Ambos pensaban en lo mismo. Si hubiesen tenido
dotes telepáticos, se hubiesen impresionado, la sorpresa sin dudas los hubiese
hecho reír. Mirando el jacarandá, ambos pensaron en la oscuridad que lo
envolvía: “De noche, pierde su magia”, se dijo cada uno, por separado, en
silencio. Sin embargo, se miraron tras decirlo: como si se hubiesen escuchado.
De hecho, cada uno intuyó que el otro pensó lo mismo, y se alegraron por
separado.
El
jacarandá era una sombra, una excepción a las breves luces que sobrevivían en
la noche. El jacarandá era la sombra de un jacarandá, era una silueta. Las
luces no iluminaban todo, producían sombra. Ellos tampoco eran ellos: también
eran sombras, tan sombrías como el árbol. De hecho, no se miraban: intuían
mirarse. Sabían el espacio de oscuridad que el otro ocupaba. La oscuridad era
la habitación en la que estaban.
Durante
la noche, cambiaron de posición. Seguía oscuro. Ahora miraban la muralla que,
iluminada por las excepcionales luces, proyectaba las ramas del jacarandá.

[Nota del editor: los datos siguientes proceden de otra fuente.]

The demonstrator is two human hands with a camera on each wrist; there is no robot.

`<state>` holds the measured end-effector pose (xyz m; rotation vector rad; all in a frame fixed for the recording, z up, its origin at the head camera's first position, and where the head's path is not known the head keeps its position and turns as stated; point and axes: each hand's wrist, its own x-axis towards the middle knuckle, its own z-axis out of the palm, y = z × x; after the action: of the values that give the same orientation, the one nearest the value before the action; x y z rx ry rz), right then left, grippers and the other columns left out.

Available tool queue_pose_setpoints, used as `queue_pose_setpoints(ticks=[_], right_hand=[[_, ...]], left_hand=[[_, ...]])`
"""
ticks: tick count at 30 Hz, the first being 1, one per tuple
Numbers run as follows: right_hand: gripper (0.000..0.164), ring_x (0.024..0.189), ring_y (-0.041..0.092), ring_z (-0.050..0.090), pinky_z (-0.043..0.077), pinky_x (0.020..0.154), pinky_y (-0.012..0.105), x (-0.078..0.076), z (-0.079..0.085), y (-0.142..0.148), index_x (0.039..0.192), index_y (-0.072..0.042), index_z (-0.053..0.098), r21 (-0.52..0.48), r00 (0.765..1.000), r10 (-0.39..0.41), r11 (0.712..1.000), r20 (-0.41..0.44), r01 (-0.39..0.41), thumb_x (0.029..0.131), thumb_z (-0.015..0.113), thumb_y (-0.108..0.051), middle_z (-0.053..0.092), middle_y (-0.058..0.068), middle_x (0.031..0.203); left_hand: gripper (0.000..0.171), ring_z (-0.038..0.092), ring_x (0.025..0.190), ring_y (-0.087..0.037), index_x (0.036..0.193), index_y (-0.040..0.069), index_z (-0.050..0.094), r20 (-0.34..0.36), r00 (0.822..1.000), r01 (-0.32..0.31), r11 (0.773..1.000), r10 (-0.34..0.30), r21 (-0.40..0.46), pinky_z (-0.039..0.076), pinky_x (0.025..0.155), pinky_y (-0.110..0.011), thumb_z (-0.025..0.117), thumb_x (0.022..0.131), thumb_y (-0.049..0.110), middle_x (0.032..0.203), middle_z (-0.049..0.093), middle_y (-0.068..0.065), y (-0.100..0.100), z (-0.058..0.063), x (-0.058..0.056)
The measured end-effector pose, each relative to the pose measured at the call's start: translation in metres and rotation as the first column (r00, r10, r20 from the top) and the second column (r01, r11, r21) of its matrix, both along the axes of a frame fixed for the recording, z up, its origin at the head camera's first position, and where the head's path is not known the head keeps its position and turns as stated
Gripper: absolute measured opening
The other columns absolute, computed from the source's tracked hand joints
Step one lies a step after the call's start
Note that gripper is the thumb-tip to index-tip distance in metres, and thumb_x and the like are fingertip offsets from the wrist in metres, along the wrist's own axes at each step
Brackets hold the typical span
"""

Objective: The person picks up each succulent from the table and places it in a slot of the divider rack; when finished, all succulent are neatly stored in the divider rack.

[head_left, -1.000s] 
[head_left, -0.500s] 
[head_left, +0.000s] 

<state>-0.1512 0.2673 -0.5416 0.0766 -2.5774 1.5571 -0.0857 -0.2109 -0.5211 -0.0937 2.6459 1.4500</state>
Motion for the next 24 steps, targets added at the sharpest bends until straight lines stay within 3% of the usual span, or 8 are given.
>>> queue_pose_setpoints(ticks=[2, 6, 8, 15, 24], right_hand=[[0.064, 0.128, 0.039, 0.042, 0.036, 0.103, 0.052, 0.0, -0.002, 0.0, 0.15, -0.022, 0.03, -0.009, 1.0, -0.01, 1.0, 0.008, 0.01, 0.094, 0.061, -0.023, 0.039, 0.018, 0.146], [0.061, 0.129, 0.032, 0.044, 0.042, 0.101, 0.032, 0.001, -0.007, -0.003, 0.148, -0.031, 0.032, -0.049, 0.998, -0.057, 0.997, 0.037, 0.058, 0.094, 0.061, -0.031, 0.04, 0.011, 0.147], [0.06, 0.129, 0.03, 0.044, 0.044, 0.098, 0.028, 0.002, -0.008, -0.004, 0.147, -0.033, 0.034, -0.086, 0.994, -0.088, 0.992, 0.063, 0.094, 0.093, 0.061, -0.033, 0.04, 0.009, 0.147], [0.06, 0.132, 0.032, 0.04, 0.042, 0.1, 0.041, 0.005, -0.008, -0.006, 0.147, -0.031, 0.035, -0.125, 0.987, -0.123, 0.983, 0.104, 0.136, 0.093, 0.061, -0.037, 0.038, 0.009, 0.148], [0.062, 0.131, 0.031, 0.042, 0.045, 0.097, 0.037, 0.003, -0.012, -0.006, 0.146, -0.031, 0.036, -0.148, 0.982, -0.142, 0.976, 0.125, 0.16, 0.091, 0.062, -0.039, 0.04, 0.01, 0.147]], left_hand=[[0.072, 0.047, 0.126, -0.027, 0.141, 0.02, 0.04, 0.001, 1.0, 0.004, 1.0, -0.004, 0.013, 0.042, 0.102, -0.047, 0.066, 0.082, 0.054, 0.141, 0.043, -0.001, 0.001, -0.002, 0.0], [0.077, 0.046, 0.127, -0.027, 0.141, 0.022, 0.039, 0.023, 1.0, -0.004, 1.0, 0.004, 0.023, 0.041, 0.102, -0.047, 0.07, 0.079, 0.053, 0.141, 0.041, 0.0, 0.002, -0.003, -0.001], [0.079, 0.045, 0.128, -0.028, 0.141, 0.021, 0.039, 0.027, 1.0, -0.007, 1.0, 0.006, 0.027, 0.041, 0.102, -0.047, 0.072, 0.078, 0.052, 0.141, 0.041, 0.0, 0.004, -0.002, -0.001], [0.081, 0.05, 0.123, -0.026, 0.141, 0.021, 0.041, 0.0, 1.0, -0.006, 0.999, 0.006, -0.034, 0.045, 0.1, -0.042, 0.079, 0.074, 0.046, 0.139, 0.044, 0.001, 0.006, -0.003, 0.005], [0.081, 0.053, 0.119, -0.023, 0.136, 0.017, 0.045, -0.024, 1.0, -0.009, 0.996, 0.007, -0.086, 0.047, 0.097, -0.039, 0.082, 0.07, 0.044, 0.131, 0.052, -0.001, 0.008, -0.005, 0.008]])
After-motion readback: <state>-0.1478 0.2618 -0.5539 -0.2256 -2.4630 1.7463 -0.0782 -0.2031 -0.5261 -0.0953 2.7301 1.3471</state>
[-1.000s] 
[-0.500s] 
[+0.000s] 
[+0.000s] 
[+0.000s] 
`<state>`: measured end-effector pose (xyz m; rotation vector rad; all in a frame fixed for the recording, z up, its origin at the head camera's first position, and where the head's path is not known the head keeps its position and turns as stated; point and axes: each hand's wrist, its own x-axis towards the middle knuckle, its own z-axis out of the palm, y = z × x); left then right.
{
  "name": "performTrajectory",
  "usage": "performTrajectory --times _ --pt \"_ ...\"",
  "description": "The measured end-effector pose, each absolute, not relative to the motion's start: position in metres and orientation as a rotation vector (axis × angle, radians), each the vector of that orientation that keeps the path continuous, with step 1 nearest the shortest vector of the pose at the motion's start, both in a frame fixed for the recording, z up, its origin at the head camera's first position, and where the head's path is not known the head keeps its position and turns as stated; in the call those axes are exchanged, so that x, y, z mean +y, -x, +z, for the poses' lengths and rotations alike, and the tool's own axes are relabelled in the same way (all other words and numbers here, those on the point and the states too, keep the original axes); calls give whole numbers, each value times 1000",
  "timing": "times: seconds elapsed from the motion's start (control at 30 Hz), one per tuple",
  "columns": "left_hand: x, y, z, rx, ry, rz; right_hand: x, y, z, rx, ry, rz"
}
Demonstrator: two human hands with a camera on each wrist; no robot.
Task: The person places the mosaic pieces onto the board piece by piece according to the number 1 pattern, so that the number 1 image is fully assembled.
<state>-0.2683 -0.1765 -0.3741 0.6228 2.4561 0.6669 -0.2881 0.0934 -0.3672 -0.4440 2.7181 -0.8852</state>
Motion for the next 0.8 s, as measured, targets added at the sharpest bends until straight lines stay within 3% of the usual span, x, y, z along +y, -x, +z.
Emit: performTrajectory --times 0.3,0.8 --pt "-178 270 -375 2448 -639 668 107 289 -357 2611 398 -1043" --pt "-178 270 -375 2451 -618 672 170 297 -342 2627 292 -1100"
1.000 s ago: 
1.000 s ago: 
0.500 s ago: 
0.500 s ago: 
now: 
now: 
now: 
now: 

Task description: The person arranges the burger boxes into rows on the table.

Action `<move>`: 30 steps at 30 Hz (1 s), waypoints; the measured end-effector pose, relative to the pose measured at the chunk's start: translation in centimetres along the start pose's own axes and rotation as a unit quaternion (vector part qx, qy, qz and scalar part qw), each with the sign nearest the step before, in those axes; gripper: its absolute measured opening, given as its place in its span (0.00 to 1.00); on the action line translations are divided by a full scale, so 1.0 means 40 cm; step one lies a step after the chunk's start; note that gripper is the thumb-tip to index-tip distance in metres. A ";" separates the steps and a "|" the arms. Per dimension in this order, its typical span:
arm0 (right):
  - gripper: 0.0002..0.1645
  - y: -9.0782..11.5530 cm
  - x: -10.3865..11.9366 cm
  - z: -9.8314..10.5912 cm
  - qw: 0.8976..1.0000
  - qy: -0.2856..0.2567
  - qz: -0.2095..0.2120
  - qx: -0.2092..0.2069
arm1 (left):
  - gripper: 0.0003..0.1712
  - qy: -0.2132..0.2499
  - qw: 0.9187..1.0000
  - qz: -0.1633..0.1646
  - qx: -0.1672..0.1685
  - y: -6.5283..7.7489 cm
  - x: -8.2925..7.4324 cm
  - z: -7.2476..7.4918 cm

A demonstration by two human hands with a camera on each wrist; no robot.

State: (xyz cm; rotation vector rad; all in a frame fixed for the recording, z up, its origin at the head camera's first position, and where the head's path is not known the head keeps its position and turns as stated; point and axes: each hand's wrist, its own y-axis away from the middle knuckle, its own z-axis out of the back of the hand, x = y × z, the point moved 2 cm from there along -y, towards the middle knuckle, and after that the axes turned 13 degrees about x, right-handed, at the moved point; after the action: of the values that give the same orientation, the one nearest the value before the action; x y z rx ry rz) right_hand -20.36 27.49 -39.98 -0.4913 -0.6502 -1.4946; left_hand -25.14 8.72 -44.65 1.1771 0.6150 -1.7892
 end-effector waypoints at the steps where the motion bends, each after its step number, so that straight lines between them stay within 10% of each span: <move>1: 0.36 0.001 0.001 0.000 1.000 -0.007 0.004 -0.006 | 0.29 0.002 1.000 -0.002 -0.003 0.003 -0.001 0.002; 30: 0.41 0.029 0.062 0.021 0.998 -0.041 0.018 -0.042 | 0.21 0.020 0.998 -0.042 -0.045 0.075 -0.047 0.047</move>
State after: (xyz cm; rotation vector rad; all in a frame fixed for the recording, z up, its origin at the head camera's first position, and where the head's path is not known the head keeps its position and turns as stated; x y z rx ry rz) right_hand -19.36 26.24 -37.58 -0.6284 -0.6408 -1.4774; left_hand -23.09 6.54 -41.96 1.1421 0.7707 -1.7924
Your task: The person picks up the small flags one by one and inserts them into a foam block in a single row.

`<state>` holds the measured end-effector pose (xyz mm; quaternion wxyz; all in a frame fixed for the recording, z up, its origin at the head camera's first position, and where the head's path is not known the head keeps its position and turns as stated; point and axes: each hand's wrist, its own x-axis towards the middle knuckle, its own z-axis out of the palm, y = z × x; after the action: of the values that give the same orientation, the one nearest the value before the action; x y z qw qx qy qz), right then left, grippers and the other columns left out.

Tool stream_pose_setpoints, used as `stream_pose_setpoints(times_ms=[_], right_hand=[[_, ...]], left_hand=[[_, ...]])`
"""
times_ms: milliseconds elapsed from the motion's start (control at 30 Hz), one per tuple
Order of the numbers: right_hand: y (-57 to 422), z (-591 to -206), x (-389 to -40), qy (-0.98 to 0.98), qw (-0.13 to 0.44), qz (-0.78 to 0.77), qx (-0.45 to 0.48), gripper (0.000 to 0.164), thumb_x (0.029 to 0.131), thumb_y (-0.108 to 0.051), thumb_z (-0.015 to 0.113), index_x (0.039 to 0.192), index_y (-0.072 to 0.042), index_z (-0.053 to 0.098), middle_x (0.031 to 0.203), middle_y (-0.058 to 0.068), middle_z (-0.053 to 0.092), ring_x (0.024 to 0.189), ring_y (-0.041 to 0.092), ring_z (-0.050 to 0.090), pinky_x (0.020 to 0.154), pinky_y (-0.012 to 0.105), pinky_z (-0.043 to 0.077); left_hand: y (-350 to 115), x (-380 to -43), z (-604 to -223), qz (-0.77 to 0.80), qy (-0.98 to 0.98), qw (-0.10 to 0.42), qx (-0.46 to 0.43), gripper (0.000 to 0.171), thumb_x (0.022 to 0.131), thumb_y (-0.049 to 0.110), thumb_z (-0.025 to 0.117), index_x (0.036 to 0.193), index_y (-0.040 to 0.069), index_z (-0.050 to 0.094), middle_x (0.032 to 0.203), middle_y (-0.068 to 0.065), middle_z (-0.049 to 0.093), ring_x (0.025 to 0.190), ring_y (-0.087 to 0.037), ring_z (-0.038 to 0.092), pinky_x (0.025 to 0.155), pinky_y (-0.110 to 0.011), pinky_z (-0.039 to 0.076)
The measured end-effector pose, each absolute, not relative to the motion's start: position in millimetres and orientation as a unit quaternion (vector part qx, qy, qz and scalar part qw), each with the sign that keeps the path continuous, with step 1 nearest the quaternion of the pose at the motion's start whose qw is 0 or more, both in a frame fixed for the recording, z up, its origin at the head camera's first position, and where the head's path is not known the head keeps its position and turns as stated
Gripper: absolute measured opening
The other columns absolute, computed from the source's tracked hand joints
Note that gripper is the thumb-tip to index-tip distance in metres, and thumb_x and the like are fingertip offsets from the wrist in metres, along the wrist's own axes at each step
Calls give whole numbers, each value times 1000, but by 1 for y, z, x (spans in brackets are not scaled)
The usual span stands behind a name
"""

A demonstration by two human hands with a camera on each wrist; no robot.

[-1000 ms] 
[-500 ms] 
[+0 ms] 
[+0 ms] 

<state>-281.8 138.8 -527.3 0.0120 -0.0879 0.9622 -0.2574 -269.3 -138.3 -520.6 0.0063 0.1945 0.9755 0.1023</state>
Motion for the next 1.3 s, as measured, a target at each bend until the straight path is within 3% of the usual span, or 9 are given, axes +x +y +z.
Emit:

Parecía una proyección cinematográfica: la danza del árbol, el jacarandá y la
noche. Las ramas iluminaban con oscuridad la muralla blanca. Capturados por la
experiencia, no se miraron, aunque sabiendo que el otro estaba al lado.
Tapados
por la sábana, solo se veían luces repentinamente: la se iluminaba y los
rostros mutuos parecían intermitentemente. Ambos pensaron que el rostro del
otro era, de alguna manera, el jacarandá. Los roces aleatorios entre una mano y
otra, entre una pierna y un brazo, convertían la situación en un juego sin
reglas: sin ganadores, sin estrategias.
Una
manta negra cubría ambas cabezas. Un abrazo unía ambas sombras, las unía a su
vez con la sombra que lo iluminaba todo. La sombra, ahora, era la de una manta
y de un árbol. La forma se perdía, siempre se pierde la forma y eso es lo
correcto: una noche no tiene forma, una noche no tiene horizonte: nunca hay día
tras la noche, nunca hay luz tras la sombra, nunca hay uno tras dos.